*DATA BELOW*:
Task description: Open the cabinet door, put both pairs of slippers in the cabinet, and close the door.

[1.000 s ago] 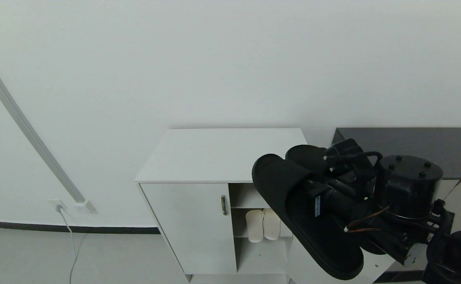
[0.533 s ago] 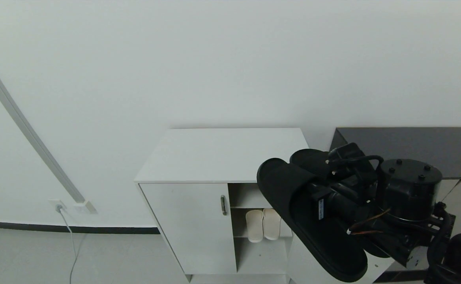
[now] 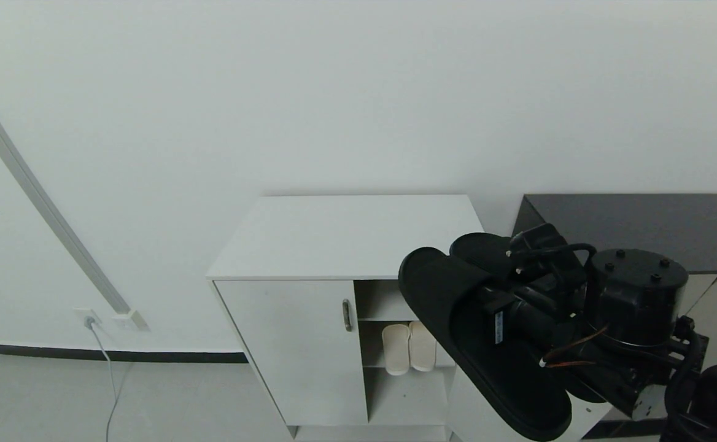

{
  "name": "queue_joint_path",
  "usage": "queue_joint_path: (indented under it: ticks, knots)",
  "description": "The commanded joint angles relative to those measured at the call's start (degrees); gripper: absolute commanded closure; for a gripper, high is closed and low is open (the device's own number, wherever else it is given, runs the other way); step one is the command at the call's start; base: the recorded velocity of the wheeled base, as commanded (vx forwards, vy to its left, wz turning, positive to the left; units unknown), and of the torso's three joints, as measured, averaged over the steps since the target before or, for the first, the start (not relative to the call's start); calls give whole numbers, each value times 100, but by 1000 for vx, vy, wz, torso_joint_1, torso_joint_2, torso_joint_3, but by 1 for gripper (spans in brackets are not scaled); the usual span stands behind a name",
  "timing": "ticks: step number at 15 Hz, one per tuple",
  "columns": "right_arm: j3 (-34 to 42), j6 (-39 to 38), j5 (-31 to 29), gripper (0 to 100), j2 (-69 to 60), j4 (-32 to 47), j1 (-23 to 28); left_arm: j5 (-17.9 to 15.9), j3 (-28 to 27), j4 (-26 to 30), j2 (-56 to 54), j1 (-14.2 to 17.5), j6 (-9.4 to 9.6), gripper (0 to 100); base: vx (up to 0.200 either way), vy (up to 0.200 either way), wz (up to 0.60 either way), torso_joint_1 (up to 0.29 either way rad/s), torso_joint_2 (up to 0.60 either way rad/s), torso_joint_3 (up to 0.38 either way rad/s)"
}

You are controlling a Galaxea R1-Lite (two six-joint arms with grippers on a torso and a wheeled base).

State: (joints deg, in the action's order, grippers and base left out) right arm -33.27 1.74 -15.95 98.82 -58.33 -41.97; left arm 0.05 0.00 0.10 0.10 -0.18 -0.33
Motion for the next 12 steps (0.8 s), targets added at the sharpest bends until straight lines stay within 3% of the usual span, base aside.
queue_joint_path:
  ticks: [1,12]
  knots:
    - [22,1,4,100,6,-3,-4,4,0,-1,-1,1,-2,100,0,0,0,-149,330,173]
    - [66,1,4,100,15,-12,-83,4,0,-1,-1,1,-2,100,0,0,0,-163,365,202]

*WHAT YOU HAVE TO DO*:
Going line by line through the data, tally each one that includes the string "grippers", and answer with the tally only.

*EXPECTED OUTPUT*:
2